*** Begin section ***

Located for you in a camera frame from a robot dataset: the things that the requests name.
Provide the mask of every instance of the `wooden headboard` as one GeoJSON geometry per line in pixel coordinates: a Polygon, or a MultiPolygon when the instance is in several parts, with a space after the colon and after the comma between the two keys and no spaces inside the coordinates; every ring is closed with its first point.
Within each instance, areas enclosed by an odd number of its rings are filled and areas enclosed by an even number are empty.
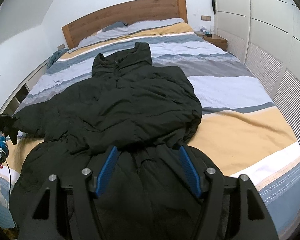
{"type": "Polygon", "coordinates": [[[145,20],[182,18],[186,23],[186,0],[135,0],[103,8],[62,27],[69,49],[93,33],[118,21],[133,24],[145,20]]]}

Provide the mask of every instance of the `slatted panel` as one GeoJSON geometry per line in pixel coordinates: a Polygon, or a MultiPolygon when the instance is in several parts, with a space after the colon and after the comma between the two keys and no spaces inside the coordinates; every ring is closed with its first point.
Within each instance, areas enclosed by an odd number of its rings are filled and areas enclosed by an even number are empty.
{"type": "Polygon", "coordinates": [[[238,36],[235,36],[219,28],[218,35],[227,40],[227,51],[235,55],[239,60],[242,61],[245,53],[245,41],[238,36]]]}
{"type": "Polygon", "coordinates": [[[274,102],[293,128],[300,143],[300,81],[287,69],[274,102]]]}
{"type": "Polygon", "coordinates": [[[249,42],[245,65],[259,79],[270,95],[278,79],[282,62],[249,42]]]}

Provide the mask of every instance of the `blue gripper pad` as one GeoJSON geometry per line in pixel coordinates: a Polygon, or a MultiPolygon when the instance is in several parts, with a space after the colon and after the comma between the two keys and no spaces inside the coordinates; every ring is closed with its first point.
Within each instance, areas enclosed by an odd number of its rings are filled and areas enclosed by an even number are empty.
{"type": "Polygon", "coordinates": [[[112,172],[114,171],[114,167],[118,161],[118,157],[118,149],[114,146],[98,175],[96,188],[97,197],[100,197],[106,191],[106,187],[108,186],[112,172]]]}
{"type": "Polygon", "coordinates": [[[186,179],[188,182],[188,185],[191,189],[191,192],[197,197],[200,198],[202,191],[200,188],[200,177],[197,173],[192,161],[190,160],[190,157],[186,151],[186,149],[181,146],[179,149],[179,158],[181,162],[181,166],[183,168],[183,171],[186,175],[186,179]]]}

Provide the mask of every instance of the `silver bolt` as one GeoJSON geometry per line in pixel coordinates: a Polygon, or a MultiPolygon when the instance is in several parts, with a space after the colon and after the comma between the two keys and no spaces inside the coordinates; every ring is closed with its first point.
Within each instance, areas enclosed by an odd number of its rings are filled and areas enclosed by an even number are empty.
{"type": "Polygon", "coordinates": [[[91,170],[90,170],[89,168],[84,168],[84,169],[81,171],[81,173],[82,173],[83,175],[88,175],[88,174],[90,174],[90,172],[91,172],[91,170]]]}
{"type": "Polygon", "coordinates": [[[241,174],[240,179],[242,179],[243,181],[247,181],[249,177],[246,174],[241,174]]]}
{"type": "Polygon", "coordinates": [[[207,168],[207,173],[209,173],[210,175],[215,174],[216,170],[214,168],[207,168]]]}
{"type": "Polygon", "coordinates": [[[51,175],[49,176],[49,180],[50,180],[50,181],[55,181],[56,179],[57,179],[57,176],[54,175],[54,174],[51,174],[51,175]]]}

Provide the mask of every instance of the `black cable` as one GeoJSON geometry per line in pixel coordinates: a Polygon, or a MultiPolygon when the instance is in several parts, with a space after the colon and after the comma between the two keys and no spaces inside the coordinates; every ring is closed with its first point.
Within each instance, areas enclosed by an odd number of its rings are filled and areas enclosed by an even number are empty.
{"type": "MultiPolygon", "coordinates": [[[[8,170],[9,170],[9,204],[10,204],[10,195],[11,195],[11,173],[10,173],[10,168],[9,168],[8,163],[7,163],[7,160],[6,160],[6,164],[7,164],[8,170]]],[[[16,222],[14,221],[13,218],[12,218],[12,220],[13,220],[13,223],[14,223],[16,229],[18,230],[18,227],[17,227],[16,222]]]]}

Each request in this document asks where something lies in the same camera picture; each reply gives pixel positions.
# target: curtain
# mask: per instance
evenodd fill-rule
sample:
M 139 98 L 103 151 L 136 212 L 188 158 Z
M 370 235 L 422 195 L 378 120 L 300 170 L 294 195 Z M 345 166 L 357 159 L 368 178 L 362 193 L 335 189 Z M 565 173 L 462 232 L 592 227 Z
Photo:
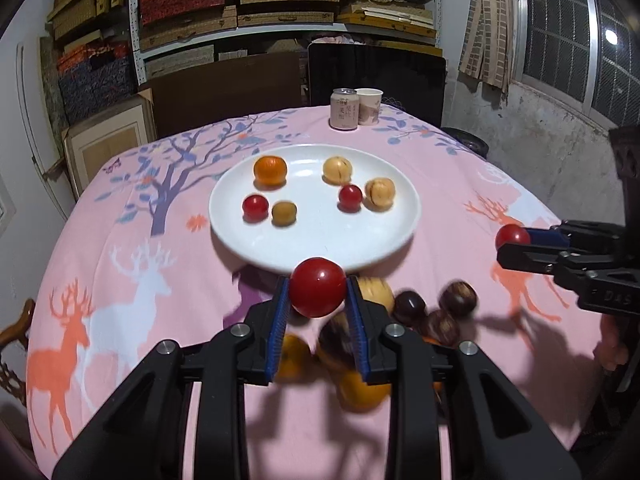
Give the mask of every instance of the curtain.
M 459 70 L 501 88 L 509 86 L 511 0 L 471 0 Z

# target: shelf
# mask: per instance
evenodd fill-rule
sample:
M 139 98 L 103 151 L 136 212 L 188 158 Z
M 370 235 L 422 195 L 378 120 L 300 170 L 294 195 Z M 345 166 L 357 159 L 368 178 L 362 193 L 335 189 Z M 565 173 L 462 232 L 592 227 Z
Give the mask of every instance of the shelf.
M 350 32 L 353 34 L 377 34 L 379 36 L 388 36 L 391 38 L 399 38 L 401 40 L 419 41 L 424 44 L 435 44 L 432 38 L 418 36 L 417 34 L 408 34 L 389 28 L 369 27 L 368 25 L 347 25 L 345 23 L 283 23 L 277 25 L 255 25 L 253 27 L 230 28 L 229 30 L 220 30 L 202 36 L 195 36 L 187 41 L 175 41 L 166 45 L 158 46 L 144 52 L 140 52 L 142 59 L 150 59 L 155 56 L 162 56 L 174 50 L 193 46 L 199 43 L 207 43 L 209 41 L 222 40 L 223 38 L 232 38 L 235 36 L 247 36 L 251 34 L 265 34 L 268 32 L 313 32 L 313 31 L 330 31 L 330 32 Z

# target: black screen
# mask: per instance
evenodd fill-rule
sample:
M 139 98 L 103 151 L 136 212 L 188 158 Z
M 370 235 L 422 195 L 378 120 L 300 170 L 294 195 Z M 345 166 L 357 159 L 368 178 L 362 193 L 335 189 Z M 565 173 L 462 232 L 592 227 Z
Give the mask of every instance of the black screen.
M 384 46 L 312 43 L 309 91 L 312 106 L 327 105 L 334 88 L 377 88 L 382 102 L 440 127 L 444 58 Z

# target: pink cloth
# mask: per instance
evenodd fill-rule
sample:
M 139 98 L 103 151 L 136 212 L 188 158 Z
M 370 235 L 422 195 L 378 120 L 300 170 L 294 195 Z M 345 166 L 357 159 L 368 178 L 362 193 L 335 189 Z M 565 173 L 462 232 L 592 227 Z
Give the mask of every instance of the pink cloth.
M 494 248 L 502 224 L 547 227 L 558 219 L 506 174 L 400 110 L 383 105 L 377 126 L 351 133 L 331 130 L 328 114 L 299 108 L 222 121 L 102 168 L 56 245 L 31 329 L 29 420 L 45 474 L 158 340 L 209 340 L 223 319 L 242 317 L 241 298 L 261 297 L 232 276 L 243 263 L 212 236 L 209 195 L 242 158 L 308 142 L 380 156 L 414 183 L 423 211 L 413 240 L 364 274 L 386 277 L 394 290 L 414 288 L 429 305 L 450 280 L 471 283 L 480 302 L 465 336 L 571 445 L 599 384 L 592 355 L 599 316 L 580 311 L 572 293 L 543 276 L 501 269 Z M 510 315 L 521 308 L 518 330 Z M 313 320 L 290 330 L 314 348 L 321 326 Z M 254 479 L 383 478 L 388 403 L 353 415 L 341 412 L 328 381 L 248 386 L 246 420 Z M 444 458 L 444 478 L 448 469 Z

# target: white deer print
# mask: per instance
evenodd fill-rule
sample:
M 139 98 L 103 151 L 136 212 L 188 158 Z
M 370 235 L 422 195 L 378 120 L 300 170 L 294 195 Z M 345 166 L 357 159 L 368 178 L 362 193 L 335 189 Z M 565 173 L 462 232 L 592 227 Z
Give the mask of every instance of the white deer print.
M 478 176 L 485 182 L 511 186 L 520 192 L 520 196 L 509 205 L 505 215 L 519 220 L 524 226 L 528 227 L 531 227 L 538 219 L 542 219 L 549 225 L 558 223 L 558 218 L 532 192 L 493 164 L 487 163 L 484 167 L 484 172 L 478 171 Z
M 151 254 L 148 240 L 131 255 L 131 269 L 126 269 L 118 262 L 118 248 L 110 254 L 111 263 L 123 276 L 127 276 L 137 284 L 136 293 L 130 303 L 114 303 L 98 308 L 91 316 L 84 318 L 89 336 L 87 348 L 78 347 L 78 368 L 76 378 L 80 384 L 82 396 L 87 405 L 96 411 L 86 393 L 84 384 L 85 371 L 92 359 L 98 354 L 116 354 L 118 371 L 116 382 L 119 384 L 126 373 L 139 362 L 138 349 L 148 338 L 156 320 L 156 295 L 168 296 L 171 287 L 164 280 L 161 269 L 175 263 L 170 251 L 163 251 L 158 244 L 155 254 Z

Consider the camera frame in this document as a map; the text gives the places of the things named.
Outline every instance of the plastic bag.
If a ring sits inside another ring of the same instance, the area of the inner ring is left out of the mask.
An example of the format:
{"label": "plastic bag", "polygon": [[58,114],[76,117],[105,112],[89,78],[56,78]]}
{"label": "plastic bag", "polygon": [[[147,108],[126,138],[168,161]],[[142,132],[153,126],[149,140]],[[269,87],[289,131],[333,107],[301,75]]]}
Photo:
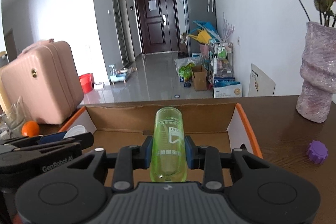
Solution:
{"label": "plastic bag", "polygon": [[192,66],[191,63],[193,64],[193,67],[203,65],[203,56],[175,59],[176,72],[178,76],[180,76],[179,74],[180,69],[182,67],[186,67],[187,65],[191,67]]}
{"label": "plastic bag", "polygon": [[179,71],[178,74],[179,76],[184,80],[189,80],[192,77],[192,71],[191,68],[194,67],[195,64],[194,63],[189,63],[186,66],[182,66]]}

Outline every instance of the pink basket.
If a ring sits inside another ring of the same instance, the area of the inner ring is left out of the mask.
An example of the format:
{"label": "pink basket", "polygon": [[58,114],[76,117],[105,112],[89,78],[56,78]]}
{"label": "pink basket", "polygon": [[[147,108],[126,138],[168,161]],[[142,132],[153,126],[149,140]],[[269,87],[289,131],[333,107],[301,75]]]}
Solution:
{"label": "pink basket", "polygon": [[209,45],[199,45],[199,49],[201,50],[201,54],[205,57],[209,56]]}

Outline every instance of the cardboard box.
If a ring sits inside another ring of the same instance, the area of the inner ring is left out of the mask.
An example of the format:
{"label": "cardboard box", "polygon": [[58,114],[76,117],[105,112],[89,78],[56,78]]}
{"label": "cardboard box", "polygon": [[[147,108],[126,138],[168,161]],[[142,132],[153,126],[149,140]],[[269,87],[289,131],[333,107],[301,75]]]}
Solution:
{"label": "cardboard box", "polygon": [[182,34],[182,37],[183,37],[183,40],[184,40],[184,41],[188,41],[188,35],[187,35],[186,32],[184,32],[184,33]]}
{"label": "cardboard box", "polygon": [[207,90],[207,70],[202,66],[191,68],[193,85],[196,91]]}
{"label": "cardboard box", "polygon": [[213,95],[214,98],[242,97],[243,86],[239,84],[213,88]]}
{"label": "cardboard box", "polygon": [[184,42],[180,43],[180,52],[188,53],[188,47]]}
{"label": "cardboard box", "polygon": [[78,125],[84,126],[86,132],[91,132],[92,134],[97,130],[85,106],[81,107],[74,115],[72,115],[58,132],[69,131],[71,128]]}
{"label": "cardboard box", "polygon": [[[232,149],[245,144],[249,152],[262,157],[258,142],[250,123],[240,104],[210,103],[174,105],[183,117],[184,134],[190,135],[196,145],[209,145],[220,152],[231,152]],[[128,145],[141,145],[146,135],[152,135],[156,112],[163,105],[137,104],[134,106],[87,106],[86,109],[95,124],[94,145],[83,152],[103,147],[107,153],[118,152]],[[134,170],[134,186],[139,181],[151,181],[149,170]],[[226,186],[230,185],[229,170],[223,169]],[[111,186],[113,170],[110,169],[105,181]],[[203,181],[202,170],[189,170],[187,180]]]}

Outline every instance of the purple bottle cap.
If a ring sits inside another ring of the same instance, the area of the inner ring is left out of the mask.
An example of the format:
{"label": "purple bottle cap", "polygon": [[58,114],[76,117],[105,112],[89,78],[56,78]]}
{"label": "purple bottle cap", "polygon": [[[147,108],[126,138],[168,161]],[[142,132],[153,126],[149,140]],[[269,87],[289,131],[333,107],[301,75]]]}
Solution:
{"label": "purple bottle cap", "polygon": [[307,156],[315,164],[322,164],[328,157],[328,149],[320,141],[312,141],[307,147]]}

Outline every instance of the flower vase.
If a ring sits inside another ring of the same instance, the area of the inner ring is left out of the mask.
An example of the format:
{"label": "flower vase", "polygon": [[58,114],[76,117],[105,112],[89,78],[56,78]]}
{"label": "flower vase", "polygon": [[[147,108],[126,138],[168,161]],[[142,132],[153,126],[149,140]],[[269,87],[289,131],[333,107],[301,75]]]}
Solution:
{"label": "flower vase", "polygon": [[304,118],[324,122],[336,93],[336,29],[307,23],[300,75],[304,79],[296,109]]}

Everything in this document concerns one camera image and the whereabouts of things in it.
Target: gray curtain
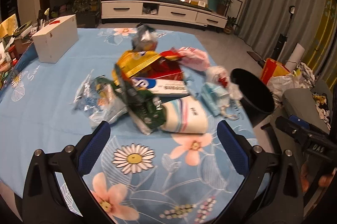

*** End section ***

▸ Directions for this task
Return each line in the records that holds the string "gives".

▸ Response to the exercise
Each request in this document asks where something lies in the same camera picture; each reply gives pixel positions.
Consider the camera frame in this document as a map; the text gives the places of the things named.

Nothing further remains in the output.